A union that represents teachers and paraprofessionals, the Manatee Education Association, FEA, AFT (Local 3821), AFL–CIO (the union), appeals a final order of the Public Employees Relations Commission (PERC) dismissing an unfair labor practice charge the union filed against the School Board of Manatee County (School Board), alleging that the School Board had committed an unfair labor practice by improperly invoking section 447.4095, Florida Statutes (2008). Concluding that PERC erred in dismissing the unfair labor practice charge without determining whether a “financial urgency” within the meaning of section 447.4095 existed, we reverse the final order in part, and remand for further proceedings.

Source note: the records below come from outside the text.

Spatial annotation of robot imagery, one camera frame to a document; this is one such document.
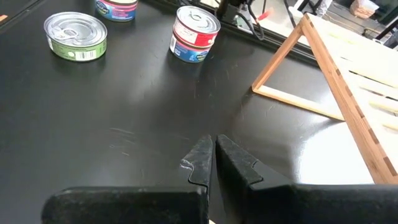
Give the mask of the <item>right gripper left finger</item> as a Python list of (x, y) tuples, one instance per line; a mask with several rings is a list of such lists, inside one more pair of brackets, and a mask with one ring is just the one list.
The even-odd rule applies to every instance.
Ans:
[(210, 224), (212, 158), (207, 135), (181, 159), (170, 186), (61, 190), (45, 201), (41, 224)]

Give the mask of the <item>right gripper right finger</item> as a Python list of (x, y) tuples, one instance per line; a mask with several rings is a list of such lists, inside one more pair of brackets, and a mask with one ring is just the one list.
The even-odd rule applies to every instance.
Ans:
[(225, 135), (216, 159), (239, 224), (398, 224), (398, 185), (298, 184)]

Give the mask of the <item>red label tin can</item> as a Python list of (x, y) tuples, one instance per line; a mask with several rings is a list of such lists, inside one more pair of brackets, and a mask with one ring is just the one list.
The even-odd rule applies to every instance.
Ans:
[(198, 48), (211, 47), (221, 29), (219, 20), (210, 12), (196, 6), (177, 9), (173, 26), (180, 40)]

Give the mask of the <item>wooden slatted shelf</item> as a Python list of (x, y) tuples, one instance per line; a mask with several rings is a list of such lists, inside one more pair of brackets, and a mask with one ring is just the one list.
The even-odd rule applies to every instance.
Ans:
[[(306, 38), (338, 110), (265, 86), (301, 37)], [(373, 181), (398, 184), (398, 50), (304, 14), (251, 89), (259, 95), (344, 121)]]

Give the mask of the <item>green label tin can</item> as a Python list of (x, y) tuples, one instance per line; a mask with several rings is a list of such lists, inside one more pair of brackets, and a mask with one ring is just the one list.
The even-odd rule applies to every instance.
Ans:
[(80, 12), (59, 12), (44, 22), (50, 49), (73, 62), (89, 62), (102, 57), (107, 49), (106, 26), (97, 18)]

A public employer may declare a “financial urgency” pursuant to section 447.4095, and proceed accordingly. But the employer's mere declaration cannot conclusively resolve the question. Absent some compelling state interest—determined to be such in a neutral forum, ultimately subject to judicial review—a public employer cannot unilaterally abrogate a collective bargaining agreement, consistently with public employees' constitutional right to bargain collectively. See Art. I, § 6, Fla. Const. (“The right of employees, by and through a labor organization, to bargain collectively shall not be denied or abridged.”).

Once the fourteen-day period specified in section 447.4095 has run, the union is free to file an unfair labor practice charge disputing the employer's claim of “financial urgency.” In that event, it is incumbent on PERC to decide whether a “financial urgency” within the meaning of the statute—construed in keeping with the Florida Constitution—actually existed. If so, PERC should dismiss the charge. If not, PERC should order appropriate relief.

The public employer does not have to obtain a ruling that a genuine “financial urgency” exists before it proceeds under section 447.4095. If the union chooses not to participate in negotiations contemplated by section 447.4095, it runs the risk that PERC will find that a “financial urgency” did exist, and dismiss its unfair labor practice charge, with the result that any changes implemented pursuant to section 447.4095 will remain in effect. But the union need not participate in proceedings under section 447.4095 as a precondition to obtaining a decision on whether there was in fact a “financial urgency.”

In the present case, the School Board and the union entered into a three-year collective bargaining agreement (CBA) in 2007. The CBA provided that eligible employees would receive an automatic, annual “step” increase in salary, including an increase which was to have become effective for the 2008/2009 fiscal year on August 15, 2008. But the CBA also provided for the “reopening” of negotiations on its compensation provisions on or before June 1 of each year in which it was in force.

On May 5, 2008, Dr. Dearing, the Superintendent of Schools for Manatee County, informed the union that, given legislative funding levels, the School Board was declaring a “financial urgency” requiring the modification of the CBA pursuant to section 447.4095. The statute provides:

In the event of a financial urgency requiring modification of an agreement, the chief executive officer or his or her representative and the bargaining agent or its representative shall meet as soon as possible to negotiate the impact of the financial urgency. If after a reasonable period of negotiation which shall not exceed 14 days, a dispute exists between the public employer and the bargaining agent, an impasse shall be deemed to have occurred, and one of the parties shall so declare in writing to the other party and to the commission. The parties shall then proceed pursuant to the provisions of s. 447.403. An unfair labor practice charge shall not be filed during the 14 days during which negotiations are occurring pursuant to this section.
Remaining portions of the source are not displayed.